**Work required:** Before anything else, drop the pictures; then return exactly the lines from the top of the listing through the line with "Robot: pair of".

**Extracted records:**

——

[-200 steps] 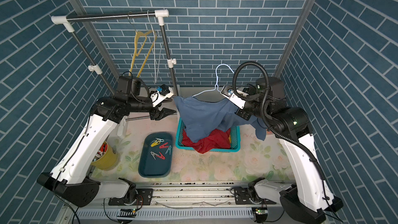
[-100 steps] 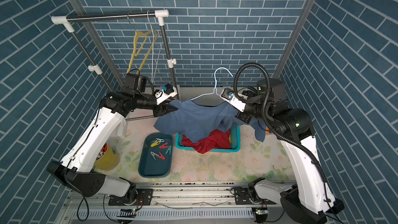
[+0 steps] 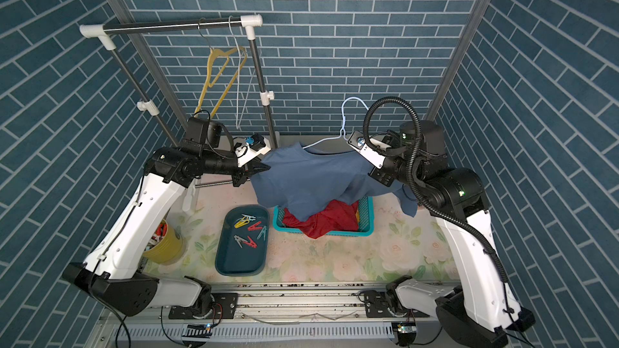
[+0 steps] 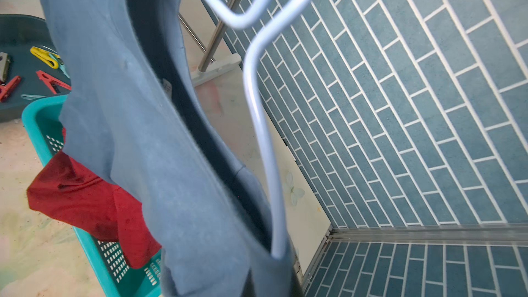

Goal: Remove the clothespins securing t-shirts to the hanger
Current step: Remove the T-shirt from the hanger.

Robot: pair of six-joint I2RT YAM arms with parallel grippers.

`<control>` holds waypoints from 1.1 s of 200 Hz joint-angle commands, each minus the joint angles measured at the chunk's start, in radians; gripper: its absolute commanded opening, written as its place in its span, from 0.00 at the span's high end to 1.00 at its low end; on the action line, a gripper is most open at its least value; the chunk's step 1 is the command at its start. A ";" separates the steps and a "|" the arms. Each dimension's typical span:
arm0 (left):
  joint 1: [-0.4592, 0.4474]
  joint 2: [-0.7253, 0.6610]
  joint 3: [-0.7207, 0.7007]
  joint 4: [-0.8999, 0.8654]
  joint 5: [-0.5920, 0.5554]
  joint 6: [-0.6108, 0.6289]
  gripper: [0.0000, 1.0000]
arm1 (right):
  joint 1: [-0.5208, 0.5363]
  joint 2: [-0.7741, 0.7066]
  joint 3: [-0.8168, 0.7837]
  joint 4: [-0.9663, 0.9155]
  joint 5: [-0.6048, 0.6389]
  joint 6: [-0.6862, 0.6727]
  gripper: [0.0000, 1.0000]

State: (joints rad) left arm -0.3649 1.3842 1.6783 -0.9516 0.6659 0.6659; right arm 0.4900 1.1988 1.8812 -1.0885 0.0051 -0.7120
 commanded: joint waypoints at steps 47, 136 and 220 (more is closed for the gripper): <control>0.032 0.004 -0.011 0.005 -0.314 -0.152 1.00 | -0.032 -0.055 -0.013 0.110 0.069 0.043 1.00; 0.082 0.016 -0.031 0.072 -0.417 -0.343 1.00 | -0.039 -0.087 -0.022 0.180 0.093 0.071 1.00; 0.050 0.043 -0.051 0.128 -0.239 -0.418 1.00 | -0.040 -0.050 0.104 0.204 0.136 0.102 1.00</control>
State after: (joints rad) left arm -0.3222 1.4204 1.6447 -0.8097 0.4515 0.2764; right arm 0.4717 1.1561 1.8858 -0.9653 0.0467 -0.6697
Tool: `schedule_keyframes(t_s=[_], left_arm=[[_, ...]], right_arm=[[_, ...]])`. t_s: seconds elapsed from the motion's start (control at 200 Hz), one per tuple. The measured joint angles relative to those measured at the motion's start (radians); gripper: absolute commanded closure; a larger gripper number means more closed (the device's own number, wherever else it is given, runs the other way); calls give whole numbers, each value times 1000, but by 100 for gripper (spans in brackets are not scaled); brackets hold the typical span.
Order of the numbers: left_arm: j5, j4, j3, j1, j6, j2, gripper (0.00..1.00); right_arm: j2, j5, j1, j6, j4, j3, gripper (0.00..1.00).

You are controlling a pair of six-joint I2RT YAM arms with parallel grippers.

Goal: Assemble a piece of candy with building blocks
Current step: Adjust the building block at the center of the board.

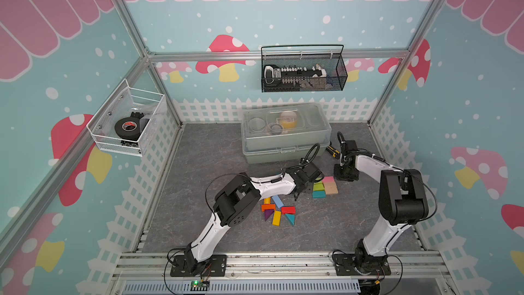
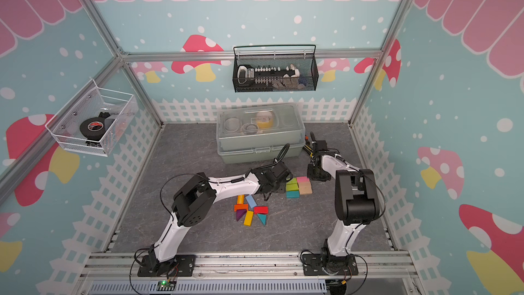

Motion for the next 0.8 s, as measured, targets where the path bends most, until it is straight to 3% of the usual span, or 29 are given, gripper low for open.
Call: schedule_keyframes(t_s=[0.49, 0.8], left_arm=[[-9, -2, 28, 0, 3, 21, 53], [-33, 30, -100, -3, -32, -56, 54]], right_arm=[[3, -23, 0, 0, 7, 0, 68], [0, -19, -1, 0, 6, 0, 68]])
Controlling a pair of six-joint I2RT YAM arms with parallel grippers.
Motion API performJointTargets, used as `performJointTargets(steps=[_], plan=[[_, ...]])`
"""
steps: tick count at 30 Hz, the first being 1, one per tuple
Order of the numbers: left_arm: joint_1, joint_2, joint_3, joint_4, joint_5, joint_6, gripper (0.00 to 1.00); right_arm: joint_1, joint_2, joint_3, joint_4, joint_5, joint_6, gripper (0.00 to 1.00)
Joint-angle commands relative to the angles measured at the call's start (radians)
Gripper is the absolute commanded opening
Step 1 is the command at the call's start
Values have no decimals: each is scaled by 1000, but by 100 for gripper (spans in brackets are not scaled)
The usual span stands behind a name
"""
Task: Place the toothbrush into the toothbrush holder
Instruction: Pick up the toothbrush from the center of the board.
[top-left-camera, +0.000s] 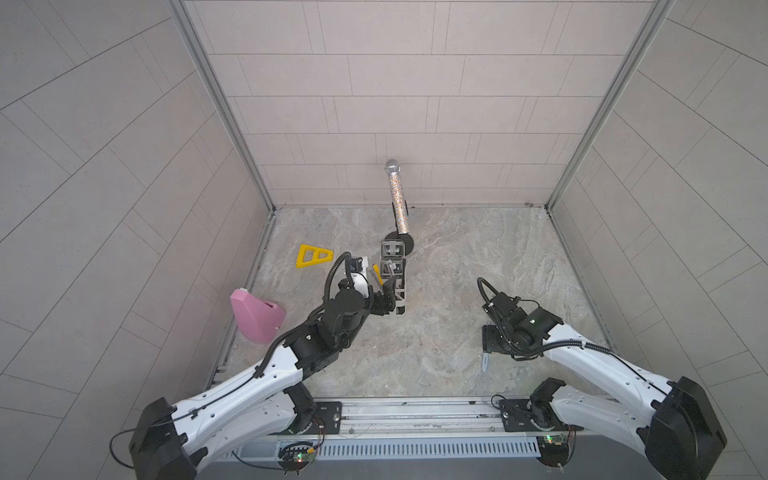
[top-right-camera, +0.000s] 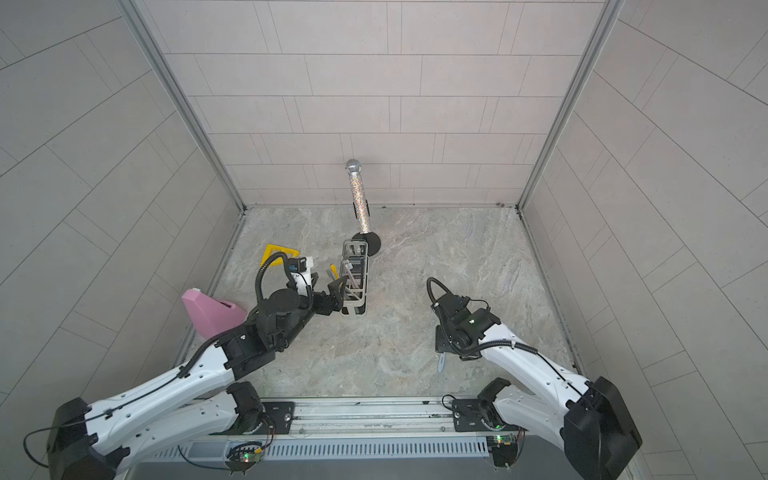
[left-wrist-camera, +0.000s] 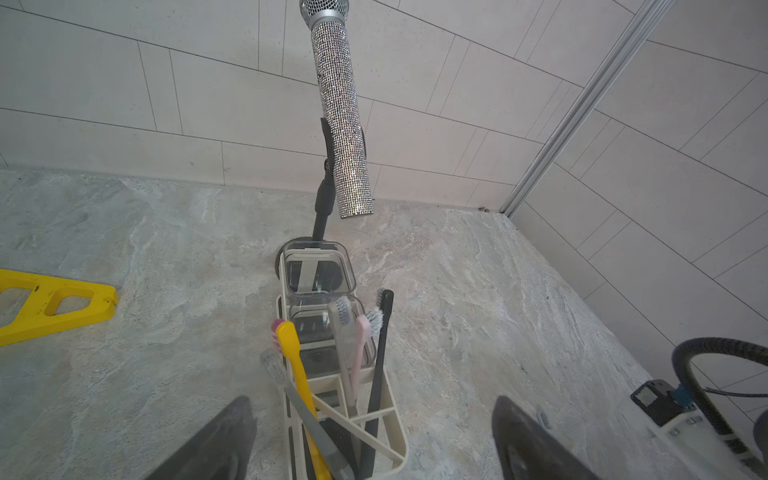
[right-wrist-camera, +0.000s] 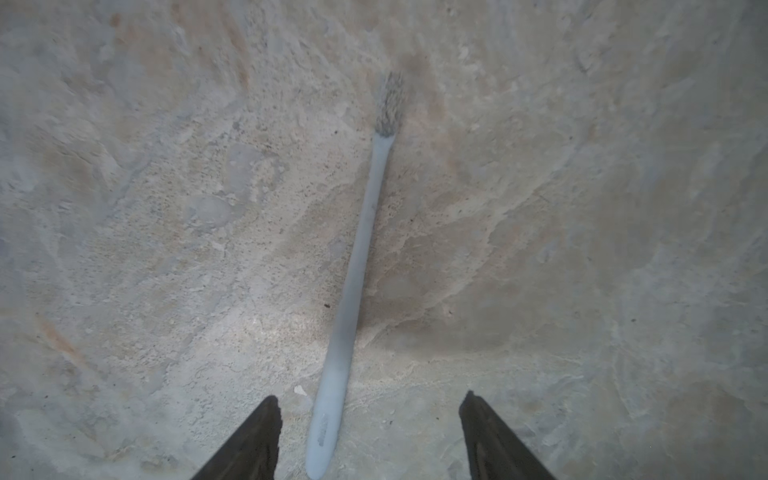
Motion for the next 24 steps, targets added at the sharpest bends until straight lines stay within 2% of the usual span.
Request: performJointTargets(steps=[1,9,13,16,20,24], plan=[[-3,-27,-10,-40,-4,-21,92,-3,67,1,64,-17,8,66],[-4,-75,-12,-93,-25,-19,92,-5,268,16,167,-113,-21,52],[-3,-83,-9,-114,-28,-17,92,-4,306,16,238,-171,-17,29],[-3,-81,-5,-123,-28,-17,92,0,310,17,278,-215,-29,18],[-3,-67,9,-121,3,-18,93,19,301,17,323,-274,-63,13],[-5,-21,59,-124,79,-33,93,56,273,16,348,-284,-78,13]])
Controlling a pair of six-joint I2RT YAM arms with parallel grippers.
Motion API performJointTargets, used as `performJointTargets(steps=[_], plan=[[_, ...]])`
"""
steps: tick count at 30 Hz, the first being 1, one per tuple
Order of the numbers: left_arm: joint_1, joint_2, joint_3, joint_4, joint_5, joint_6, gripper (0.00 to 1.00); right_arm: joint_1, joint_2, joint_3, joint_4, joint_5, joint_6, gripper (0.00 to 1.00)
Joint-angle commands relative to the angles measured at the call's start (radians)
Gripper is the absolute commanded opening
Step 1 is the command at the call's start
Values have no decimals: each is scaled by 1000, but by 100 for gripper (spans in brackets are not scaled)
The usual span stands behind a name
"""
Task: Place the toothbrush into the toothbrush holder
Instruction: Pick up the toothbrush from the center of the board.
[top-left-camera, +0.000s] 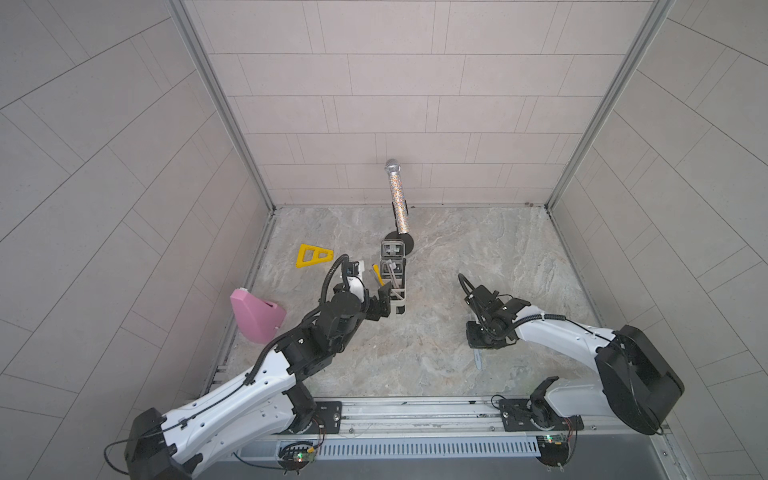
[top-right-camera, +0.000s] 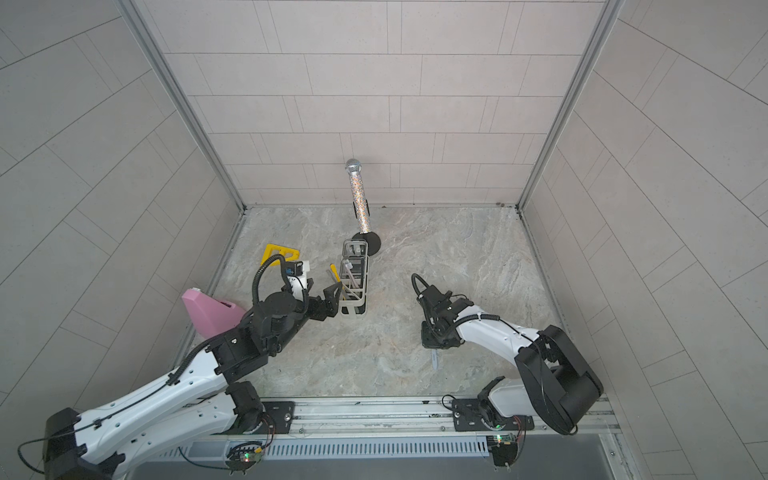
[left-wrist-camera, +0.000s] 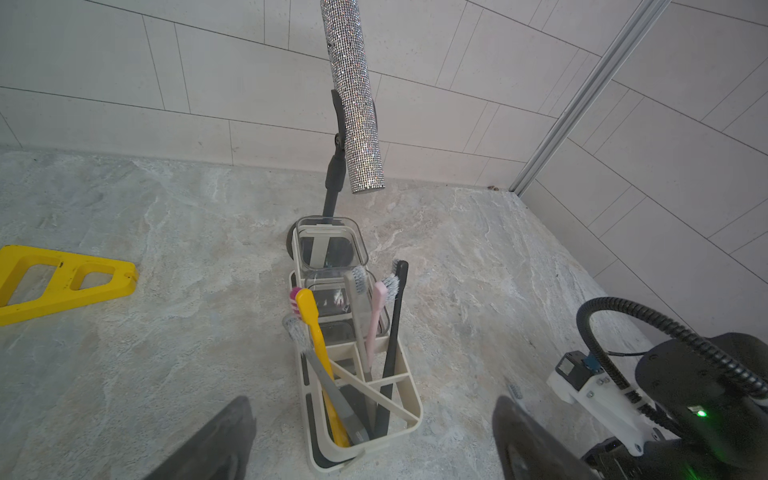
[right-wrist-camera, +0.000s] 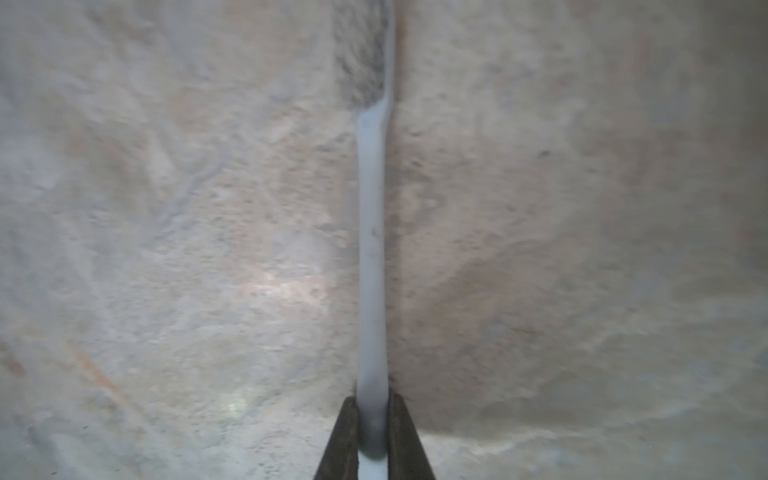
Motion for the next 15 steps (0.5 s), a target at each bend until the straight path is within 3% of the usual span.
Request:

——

**Reply to the task:**
[-200 steps] 
[-100 steps] 
[+0 steps] 
[+0 steps] 

Goal: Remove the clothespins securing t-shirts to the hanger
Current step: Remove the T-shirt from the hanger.

Robot: pair of six-joint I2RT YAM arms with parallel grippers.

The answer requires nothing more.